The day has been long, not because of anything other than the passing of time, I suppose. I worked at the computer store and came home tired. I have searched for words for a couple of hours now and found them already written by others. I offer three poems that spoke to me tonight, all of them familiar (and a couple of them previously posted here).

Kindness
(Naomi Shihab Nye)

Before you know what kindness really is
you must lose things,
feel the future dissolve in a moment
like salt in a weakened broth.
What you held in your hand,
what you counted and carefully saved,
all this must go so you know
how desolate the landscape can be
between the regions of kindness.
How you ride and ride
thinking the bus will never stop,
the passengers eating maize and chicken
will stare out the window forever.

Before you learn the tender gravity of kindness
you must travel where the Indian in a white poncho
lies dead by the side of the road.
You must see how this could be you,
how he too was someone
who journeyed through the night with plans
and the simple breath that kept him alive.

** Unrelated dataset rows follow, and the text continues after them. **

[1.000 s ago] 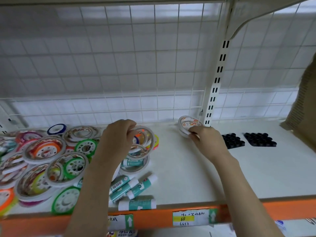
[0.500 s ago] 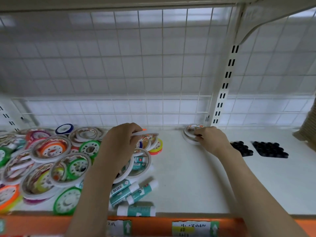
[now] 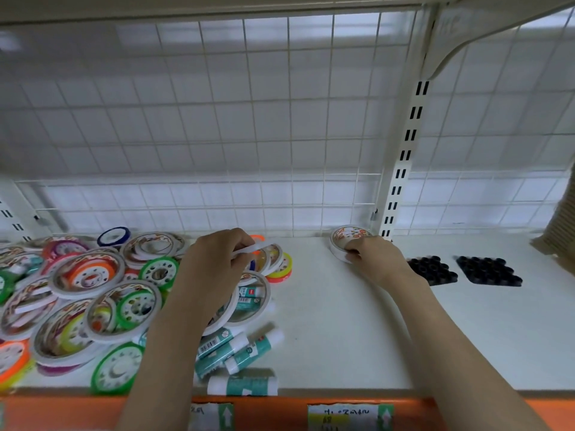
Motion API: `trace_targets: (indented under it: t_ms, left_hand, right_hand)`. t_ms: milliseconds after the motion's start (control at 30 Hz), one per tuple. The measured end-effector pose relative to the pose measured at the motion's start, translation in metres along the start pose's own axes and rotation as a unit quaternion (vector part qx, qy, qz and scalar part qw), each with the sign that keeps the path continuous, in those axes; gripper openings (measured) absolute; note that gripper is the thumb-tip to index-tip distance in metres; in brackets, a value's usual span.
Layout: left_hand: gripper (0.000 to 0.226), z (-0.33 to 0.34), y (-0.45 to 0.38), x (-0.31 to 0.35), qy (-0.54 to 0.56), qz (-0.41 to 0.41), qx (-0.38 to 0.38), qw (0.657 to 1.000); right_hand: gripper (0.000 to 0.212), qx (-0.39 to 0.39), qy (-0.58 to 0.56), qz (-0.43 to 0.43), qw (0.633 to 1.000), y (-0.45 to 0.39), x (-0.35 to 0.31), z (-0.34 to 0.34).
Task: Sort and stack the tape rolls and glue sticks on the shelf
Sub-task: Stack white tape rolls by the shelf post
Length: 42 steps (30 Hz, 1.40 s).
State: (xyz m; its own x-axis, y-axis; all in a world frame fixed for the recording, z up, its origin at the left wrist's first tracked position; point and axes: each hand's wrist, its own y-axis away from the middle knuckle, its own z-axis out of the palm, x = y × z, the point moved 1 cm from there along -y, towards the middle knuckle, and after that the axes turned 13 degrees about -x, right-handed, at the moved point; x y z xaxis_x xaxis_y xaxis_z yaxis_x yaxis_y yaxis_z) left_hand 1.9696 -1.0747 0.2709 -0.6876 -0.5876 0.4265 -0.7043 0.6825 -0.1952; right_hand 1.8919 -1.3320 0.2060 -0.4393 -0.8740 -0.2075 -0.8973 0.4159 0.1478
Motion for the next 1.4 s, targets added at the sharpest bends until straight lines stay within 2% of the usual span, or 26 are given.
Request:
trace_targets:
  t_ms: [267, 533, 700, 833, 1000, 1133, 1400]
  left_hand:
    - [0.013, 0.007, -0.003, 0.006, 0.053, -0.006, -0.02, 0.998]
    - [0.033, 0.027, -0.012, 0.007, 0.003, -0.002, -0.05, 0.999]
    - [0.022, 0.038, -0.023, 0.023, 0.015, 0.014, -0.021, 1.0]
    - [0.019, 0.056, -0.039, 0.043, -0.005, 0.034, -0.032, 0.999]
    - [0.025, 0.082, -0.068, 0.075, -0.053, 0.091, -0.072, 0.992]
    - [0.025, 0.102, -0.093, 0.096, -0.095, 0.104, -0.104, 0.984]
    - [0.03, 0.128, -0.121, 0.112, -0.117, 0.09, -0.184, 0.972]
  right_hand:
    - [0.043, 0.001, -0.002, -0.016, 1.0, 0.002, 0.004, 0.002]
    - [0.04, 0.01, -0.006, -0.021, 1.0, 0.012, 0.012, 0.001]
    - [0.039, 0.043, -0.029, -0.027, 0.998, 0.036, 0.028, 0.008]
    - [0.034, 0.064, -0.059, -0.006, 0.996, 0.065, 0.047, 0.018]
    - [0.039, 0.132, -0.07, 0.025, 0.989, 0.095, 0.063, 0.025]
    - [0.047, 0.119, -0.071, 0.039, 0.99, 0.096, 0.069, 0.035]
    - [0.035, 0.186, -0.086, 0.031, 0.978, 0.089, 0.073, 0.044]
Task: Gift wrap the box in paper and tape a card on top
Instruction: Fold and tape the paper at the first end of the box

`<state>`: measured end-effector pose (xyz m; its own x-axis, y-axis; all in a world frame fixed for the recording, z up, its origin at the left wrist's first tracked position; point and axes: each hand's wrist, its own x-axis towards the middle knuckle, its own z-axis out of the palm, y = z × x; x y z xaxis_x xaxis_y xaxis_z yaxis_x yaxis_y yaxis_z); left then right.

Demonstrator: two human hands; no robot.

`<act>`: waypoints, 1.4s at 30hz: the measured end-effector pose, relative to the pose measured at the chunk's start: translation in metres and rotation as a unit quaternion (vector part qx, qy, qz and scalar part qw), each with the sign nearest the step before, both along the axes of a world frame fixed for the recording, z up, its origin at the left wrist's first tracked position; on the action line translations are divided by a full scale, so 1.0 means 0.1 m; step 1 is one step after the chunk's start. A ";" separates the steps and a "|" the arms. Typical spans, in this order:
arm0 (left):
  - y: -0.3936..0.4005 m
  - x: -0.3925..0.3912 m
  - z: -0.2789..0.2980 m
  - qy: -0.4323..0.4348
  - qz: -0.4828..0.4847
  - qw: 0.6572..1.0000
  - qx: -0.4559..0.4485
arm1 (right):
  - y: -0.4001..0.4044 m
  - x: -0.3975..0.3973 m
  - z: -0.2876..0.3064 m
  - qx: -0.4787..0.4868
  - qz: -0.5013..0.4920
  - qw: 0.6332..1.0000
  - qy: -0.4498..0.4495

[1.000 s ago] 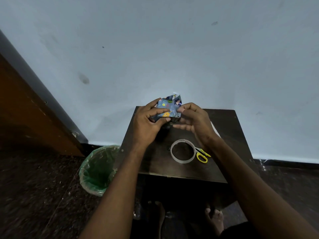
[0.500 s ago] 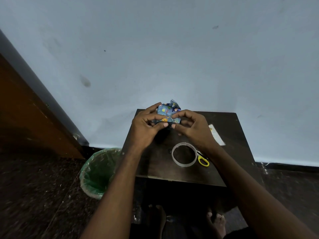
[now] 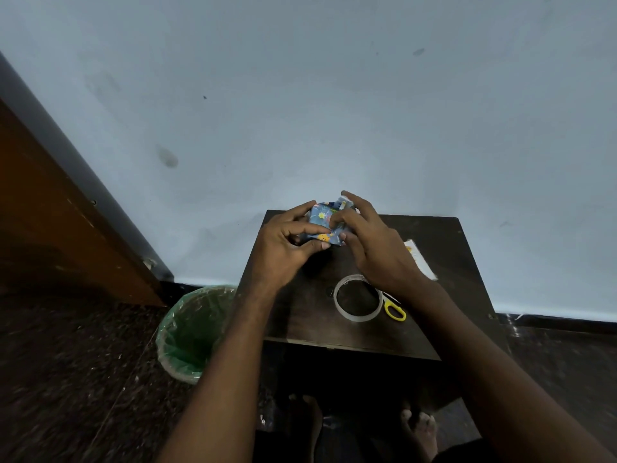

Before you know kindness as the deepest thing inside,
you must know sorrow as the other deepest thing.
You must wake up with sorrow.
You must speak to it till your voice
catches the thread of all sorrows
and you see the size of the cloth.
Then it is only kindness that makes sense anymore,
only kindness that ties your shoes
and sends you out into the day to gaze at bread,
only kindness that raises its head
from the crowd of the world to say
It is I you have been looking for,
and then goes with you everywhere
like a shadow or a friend.

Thanks
(W S Merwin)

Listen
with the night falling we are saying thank you
we are stopping on the bridges to bow from the railings
we are running out of the glass rooms
with our mouths full of food to look at the sky
and say thank you
we are standing by the water thanking it
standing by the windows looking out
in our directions

back from a series of hospitals back from a mugging
after funerals we are saying thank you
after the news of the dead
whether or not we knew them we are saying thank you

over telephones we are saying thank you
in doorways and in the backs of cars and in elevators
remembering wars and the police at the door
and the beatings on stairs we are saying thank you
in the banks we are saying thank you
in the faces of the officials and the rich
and of all who will never change
we go on saying thank you thank you

with the animals dying around us
taking our feelings we are saying thank you
with the forests falling faster than the minutes
of our lives we are saying thank you
with the words going out like cells of a brain
with the cities growing over us
we are saying thank you faster and faster
with nobody listening we are saying thank you
thank you we are saying and waving
dark though it is

Remembering That It Happened Once . . .
(Wendell Berry)

Remembering that it happened once,
We cannot turn away the thought,
As we go out, cold, to our barns
Toward the long night’s end, that we
Ourselves are living in the world
It happened in when it first happened,
That we ourselves, opening a stall
(A latch thrown open countless times
Before), might find them breathing there,
Foreknown: the Child bedded in straw,
The mother kneeling over Him,
The husband standing in belief
He scarcely can believe, in light
That lights them from no source we see,
An April morning’s light, the air
Around them joyful as a choir.
We stand with one hand on the door,
Looking into another world
That is this world, the pale daylight
Coming just as before, our chores
To do, the cattle all awake,
Our own frozen breath hanging
In front of us; and we are here
As we have never been before,
Sighted as not before, our place
Holy, although we knew it not.

Peace,
Milton

advent journal: watch this

There times in our new town of Guilford feels as though I live in a postcard or a movie set. The town is quaint and beautiful and steeped in its traditions. Like many places across the country, we had our Tree Lighting tonight, but ours was on the Town Green, bordered by shops and offices with snacks for passersby, a string quintet of eighth grade girls playing in the coffee shop, and luminaria lining the sidewalks. One of the folks standing with us remarked that if felt a bit like the happy version of the crowd gathered in the movie Groundhog Day.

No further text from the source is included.